Work required =>
Return, from the data that follows, each line that holds the word "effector".

════════

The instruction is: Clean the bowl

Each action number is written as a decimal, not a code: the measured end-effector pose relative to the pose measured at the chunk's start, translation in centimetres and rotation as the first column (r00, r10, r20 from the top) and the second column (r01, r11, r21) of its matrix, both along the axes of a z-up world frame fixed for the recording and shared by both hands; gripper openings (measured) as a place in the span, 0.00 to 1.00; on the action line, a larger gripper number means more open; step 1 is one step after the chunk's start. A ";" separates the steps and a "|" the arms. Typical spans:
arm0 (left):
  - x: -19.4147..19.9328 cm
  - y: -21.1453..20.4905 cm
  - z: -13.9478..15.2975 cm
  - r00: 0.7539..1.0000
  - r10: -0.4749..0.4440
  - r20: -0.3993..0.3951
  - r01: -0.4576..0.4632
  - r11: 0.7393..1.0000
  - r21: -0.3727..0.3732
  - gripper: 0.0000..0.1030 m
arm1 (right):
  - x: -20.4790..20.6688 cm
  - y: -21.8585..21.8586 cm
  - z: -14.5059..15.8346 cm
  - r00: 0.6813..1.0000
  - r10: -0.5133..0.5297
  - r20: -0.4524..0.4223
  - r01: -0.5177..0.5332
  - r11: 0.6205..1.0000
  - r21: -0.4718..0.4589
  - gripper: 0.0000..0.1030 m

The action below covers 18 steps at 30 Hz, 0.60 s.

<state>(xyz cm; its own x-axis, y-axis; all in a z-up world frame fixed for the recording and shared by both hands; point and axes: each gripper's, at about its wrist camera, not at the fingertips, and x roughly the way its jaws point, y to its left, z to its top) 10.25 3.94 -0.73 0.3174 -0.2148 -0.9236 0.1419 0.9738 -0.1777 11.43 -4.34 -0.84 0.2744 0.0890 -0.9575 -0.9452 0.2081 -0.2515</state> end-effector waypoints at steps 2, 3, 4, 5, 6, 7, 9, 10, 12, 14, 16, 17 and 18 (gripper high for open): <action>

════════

Result for this task =>
Each action number is written as a decimal, not a code: the measured end-effector pose relative to the pose measured at the chunk's start, translation in centimetres and rotation as the first column (r00, r10, r20 from the top) and the second column (r01, r11, r21) of its matrix, both along the axes of a z-up world frame fixed for the recording and shared by both hands; gripper openings (measured) as a place in the span, 0.00 to 1.00; on the action line, a larger gripper number means more open; step 1 is one step after the chunk's start. A ";" separates the steps and a "|" the arms. Typical spans:
<state>(xyz cm; its own x-axis, y-axis; all in a z-up world frame fixed for the recording and shared by both hands; point and axes: each gripper's, at about its wrist camera, not at the fingertips, and x roughly the way its jaws point, y to its left, z to its top) 10.25 3.94 -0.73 0.3174 -0.2148 -0.9236 0.1419 0.9738 -0.1777 11.43 -4.34 -0.84 0.2744 0.0890 -0.9575 -0.9452 0.2081 -0.2515</state> end-effector waypoints at steps 2, 3, 4, 5, 6, 7, 9, 10, 12, 14, 16, 17 and 18 (gripper high for open): <action>

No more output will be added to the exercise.